Task goal => Find the word "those" in the data below and copy each line that holds it.
Top of Provided material
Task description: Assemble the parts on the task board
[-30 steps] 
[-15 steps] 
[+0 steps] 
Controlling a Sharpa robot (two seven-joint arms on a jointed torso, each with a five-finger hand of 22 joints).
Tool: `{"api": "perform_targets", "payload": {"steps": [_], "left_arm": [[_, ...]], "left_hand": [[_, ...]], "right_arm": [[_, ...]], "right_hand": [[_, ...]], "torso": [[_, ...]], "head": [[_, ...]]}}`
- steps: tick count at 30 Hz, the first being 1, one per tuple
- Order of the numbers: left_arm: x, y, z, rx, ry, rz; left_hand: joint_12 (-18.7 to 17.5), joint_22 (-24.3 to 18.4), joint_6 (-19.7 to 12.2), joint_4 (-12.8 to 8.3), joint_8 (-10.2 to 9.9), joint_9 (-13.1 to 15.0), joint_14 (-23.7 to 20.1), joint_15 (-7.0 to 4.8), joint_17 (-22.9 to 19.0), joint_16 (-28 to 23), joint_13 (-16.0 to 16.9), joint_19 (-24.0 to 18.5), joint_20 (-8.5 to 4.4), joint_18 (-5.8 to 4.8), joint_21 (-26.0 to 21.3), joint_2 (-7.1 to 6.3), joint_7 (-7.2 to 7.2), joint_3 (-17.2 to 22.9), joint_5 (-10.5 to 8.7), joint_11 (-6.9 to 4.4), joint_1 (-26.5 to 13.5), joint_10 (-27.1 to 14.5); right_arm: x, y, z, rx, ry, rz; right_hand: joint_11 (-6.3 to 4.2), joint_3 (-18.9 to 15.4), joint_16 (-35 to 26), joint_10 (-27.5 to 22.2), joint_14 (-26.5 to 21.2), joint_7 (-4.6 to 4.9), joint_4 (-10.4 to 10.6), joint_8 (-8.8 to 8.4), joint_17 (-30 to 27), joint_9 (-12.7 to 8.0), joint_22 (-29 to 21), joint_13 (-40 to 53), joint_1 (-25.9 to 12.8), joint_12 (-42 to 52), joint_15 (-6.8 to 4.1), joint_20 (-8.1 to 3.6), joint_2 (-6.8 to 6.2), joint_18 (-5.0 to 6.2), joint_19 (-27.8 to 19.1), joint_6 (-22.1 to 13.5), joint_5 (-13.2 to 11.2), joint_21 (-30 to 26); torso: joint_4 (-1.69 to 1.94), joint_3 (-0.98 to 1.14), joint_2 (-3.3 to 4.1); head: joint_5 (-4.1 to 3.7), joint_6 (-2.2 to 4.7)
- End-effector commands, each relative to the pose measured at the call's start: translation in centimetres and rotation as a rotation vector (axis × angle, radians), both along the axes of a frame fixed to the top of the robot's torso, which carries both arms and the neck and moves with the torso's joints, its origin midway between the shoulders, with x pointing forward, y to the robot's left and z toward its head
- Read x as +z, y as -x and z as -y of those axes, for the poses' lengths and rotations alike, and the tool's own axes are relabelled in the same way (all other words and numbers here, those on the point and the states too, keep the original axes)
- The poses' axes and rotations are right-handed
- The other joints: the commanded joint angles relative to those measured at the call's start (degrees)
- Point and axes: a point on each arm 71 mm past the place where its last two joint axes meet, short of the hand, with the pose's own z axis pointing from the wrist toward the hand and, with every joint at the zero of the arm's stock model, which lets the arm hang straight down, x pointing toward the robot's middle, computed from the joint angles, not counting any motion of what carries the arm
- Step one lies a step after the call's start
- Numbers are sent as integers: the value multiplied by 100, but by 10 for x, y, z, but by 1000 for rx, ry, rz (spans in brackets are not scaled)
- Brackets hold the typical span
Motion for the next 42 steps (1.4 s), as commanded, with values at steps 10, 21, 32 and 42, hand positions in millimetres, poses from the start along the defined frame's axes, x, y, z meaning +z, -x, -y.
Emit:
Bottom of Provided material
Solution to this problem =>
- Read x as +z, y as -x and z as -y of those axes, for the poses' lengths and rotations alike, and the tool's own axes are relabelled in the same way (all other words and numbers here, those on the point and the states too, keep the original axes)
- The other joints: the commanded joint angles relative to those measured at the call's start (degrees)

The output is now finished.